Economic forecast for Hungary

The latest macroeconomic forecast for Hungary. 

Hungary’s economy remained in recession in the first half of 2023 causing a significant slippage in the 2023 budget and a correction of the external balance. Lower commodity prices and easing financing conditions are set to support a gradual recovery in 2024 and 2025. Inflation is receding from high levels, but brisk wage growth is expected to sustain underlying price pressures. The budget deficit is projected to remain elevated beyond 2023, reflecting the impact of lasting revenue-decreasing measures adopted in recent years.

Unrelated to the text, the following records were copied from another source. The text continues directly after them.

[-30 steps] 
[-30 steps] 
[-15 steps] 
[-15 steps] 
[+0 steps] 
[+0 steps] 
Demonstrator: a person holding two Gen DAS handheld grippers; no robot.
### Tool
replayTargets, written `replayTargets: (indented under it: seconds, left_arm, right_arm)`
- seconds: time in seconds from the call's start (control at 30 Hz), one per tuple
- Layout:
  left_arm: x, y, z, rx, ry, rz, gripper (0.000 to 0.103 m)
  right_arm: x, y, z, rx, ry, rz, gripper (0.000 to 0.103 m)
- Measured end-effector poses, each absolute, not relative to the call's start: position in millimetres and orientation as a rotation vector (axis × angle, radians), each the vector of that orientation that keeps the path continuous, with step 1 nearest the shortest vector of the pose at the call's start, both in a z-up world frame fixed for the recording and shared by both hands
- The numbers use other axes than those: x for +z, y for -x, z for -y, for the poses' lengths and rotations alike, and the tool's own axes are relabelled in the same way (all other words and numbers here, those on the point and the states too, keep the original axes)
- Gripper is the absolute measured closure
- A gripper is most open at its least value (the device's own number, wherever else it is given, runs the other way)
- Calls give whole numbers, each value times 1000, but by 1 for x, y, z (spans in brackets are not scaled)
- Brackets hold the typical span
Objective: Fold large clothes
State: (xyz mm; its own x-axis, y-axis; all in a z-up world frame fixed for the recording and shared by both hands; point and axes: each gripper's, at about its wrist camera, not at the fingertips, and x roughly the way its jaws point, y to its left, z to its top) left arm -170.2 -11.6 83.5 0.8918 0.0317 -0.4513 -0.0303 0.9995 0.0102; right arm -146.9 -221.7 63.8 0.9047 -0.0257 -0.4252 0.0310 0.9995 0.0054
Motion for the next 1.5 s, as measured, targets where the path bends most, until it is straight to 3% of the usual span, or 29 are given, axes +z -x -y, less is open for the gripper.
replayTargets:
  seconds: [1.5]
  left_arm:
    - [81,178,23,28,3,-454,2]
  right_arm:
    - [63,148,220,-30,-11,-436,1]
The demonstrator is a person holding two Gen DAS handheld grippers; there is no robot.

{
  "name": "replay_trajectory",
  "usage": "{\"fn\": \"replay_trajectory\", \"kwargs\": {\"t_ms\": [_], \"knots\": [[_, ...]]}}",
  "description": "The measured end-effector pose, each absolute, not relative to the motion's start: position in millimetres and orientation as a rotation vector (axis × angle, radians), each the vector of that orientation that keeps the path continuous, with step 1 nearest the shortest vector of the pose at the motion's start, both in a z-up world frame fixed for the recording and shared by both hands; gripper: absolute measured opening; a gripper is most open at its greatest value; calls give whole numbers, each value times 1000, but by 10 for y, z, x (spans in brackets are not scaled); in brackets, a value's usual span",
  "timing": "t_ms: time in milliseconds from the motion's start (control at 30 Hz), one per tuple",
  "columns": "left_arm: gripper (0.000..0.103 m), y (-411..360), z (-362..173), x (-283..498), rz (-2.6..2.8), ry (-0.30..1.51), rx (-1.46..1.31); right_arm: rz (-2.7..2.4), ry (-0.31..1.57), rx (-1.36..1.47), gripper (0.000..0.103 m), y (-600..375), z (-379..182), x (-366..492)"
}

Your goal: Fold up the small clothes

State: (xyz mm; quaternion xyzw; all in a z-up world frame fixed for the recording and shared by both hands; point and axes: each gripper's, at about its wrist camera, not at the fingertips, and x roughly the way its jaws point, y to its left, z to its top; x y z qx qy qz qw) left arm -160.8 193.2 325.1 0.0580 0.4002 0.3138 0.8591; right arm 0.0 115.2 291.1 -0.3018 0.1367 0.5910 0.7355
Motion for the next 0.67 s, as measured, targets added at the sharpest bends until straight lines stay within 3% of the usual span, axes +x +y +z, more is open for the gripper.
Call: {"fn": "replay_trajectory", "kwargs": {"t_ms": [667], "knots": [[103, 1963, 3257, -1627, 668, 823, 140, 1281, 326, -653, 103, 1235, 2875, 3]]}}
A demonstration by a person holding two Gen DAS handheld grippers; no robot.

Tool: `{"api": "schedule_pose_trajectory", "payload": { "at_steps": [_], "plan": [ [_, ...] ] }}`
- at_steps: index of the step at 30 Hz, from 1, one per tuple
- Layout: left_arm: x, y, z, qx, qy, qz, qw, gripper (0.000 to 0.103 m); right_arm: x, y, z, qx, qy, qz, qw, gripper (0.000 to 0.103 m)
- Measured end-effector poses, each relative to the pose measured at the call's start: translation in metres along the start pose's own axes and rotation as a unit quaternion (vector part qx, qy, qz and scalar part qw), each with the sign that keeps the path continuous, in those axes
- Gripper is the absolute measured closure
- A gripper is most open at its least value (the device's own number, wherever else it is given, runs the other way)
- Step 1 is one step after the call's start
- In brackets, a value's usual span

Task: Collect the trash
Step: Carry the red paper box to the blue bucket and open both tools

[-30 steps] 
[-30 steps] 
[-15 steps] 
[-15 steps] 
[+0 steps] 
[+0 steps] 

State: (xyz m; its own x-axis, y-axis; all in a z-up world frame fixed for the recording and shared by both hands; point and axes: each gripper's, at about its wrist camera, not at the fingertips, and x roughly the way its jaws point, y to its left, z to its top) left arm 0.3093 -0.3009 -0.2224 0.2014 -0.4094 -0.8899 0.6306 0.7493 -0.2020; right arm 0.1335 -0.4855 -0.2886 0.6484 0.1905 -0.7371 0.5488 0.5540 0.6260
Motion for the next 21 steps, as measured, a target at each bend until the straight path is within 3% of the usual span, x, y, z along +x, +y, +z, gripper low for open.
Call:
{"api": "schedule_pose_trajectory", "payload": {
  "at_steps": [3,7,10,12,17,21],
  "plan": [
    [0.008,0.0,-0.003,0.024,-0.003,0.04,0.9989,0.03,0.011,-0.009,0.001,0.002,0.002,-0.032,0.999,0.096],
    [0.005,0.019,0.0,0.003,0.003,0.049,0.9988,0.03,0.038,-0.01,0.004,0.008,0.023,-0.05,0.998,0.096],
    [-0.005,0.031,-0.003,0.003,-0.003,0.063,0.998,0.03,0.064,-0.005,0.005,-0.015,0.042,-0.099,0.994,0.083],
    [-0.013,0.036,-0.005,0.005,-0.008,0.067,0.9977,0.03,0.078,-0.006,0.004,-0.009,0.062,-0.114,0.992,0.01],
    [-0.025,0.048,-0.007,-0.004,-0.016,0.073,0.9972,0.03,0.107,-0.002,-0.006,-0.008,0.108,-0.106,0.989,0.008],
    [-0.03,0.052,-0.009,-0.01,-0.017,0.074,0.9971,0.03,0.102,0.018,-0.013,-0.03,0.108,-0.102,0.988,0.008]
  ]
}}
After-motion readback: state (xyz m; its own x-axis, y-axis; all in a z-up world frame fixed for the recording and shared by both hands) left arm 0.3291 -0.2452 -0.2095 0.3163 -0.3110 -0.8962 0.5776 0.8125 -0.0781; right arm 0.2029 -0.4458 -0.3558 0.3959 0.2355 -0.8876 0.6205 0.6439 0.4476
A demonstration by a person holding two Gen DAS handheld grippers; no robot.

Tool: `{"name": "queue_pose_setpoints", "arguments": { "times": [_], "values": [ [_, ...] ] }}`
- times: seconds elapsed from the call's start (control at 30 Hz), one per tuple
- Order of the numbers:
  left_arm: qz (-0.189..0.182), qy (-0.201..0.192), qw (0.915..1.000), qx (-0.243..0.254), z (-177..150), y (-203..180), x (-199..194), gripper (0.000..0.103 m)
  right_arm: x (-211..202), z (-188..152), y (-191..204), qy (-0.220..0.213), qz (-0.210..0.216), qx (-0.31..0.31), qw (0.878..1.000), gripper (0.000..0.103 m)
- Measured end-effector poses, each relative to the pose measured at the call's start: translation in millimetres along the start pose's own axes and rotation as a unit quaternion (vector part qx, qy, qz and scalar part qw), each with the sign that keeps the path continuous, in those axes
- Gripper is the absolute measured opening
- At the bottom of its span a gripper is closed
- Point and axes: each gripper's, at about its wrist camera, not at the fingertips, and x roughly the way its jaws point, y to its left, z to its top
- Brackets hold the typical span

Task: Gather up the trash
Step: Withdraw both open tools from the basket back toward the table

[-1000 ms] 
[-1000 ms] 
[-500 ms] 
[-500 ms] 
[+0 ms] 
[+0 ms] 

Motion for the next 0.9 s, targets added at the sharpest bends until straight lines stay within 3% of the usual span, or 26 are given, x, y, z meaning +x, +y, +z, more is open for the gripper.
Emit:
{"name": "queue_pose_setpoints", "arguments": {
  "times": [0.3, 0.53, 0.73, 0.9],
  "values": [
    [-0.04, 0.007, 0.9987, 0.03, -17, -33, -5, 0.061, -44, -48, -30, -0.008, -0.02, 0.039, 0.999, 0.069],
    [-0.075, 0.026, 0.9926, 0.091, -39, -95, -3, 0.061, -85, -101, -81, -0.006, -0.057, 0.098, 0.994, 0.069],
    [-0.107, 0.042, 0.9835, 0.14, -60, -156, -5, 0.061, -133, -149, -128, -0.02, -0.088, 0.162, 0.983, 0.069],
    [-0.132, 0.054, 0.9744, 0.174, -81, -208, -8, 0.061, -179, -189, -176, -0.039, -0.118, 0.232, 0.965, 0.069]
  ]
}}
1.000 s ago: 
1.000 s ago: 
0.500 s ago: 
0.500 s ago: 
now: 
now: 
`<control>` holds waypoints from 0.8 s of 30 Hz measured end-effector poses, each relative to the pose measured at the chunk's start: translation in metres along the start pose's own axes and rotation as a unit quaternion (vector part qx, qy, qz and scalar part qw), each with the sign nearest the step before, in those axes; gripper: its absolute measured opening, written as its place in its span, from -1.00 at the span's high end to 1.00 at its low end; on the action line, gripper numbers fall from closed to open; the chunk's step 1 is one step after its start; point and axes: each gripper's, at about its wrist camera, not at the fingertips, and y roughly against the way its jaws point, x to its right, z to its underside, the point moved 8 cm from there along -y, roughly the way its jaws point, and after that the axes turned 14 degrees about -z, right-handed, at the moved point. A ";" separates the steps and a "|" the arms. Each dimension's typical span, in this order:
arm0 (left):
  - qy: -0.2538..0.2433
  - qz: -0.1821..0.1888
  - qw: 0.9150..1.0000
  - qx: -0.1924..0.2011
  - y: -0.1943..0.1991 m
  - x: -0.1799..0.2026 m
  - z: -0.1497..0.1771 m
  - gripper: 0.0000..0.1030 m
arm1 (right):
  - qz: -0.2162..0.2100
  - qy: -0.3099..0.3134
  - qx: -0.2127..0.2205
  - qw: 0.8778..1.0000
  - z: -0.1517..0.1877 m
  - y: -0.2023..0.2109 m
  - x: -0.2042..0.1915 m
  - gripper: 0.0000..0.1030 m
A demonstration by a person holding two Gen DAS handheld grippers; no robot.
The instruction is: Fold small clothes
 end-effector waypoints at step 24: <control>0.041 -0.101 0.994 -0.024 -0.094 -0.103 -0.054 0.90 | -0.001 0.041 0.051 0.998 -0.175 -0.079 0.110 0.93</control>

GDP growth (%, yoy)-0,72,43,6
Inflation (%, yoy)17,25,24,1
Unemployment (%)4,14,24,1
General government balance (% of GDP)-5,8-4,3-3,8
Gross public debt (% of GDP)69,971,770,3
Current account balance (% of GDP)0,90,1-0,4

From recession to gradual recovery

Hungary’s economy contracted for four consecutive quarters, with real GDP falling by 2.4% y-o-y in 2023-Q2. High inflation, tighter fiscal and monetary policies and sluggish external demand contributed to the downturn. Quarterly GDP growth is estimated to have turned positive in 2023-Q3, thanks to the bounce-back in agricultural production from the severe droughts of 2022, and an uptick in industrial and construction activity.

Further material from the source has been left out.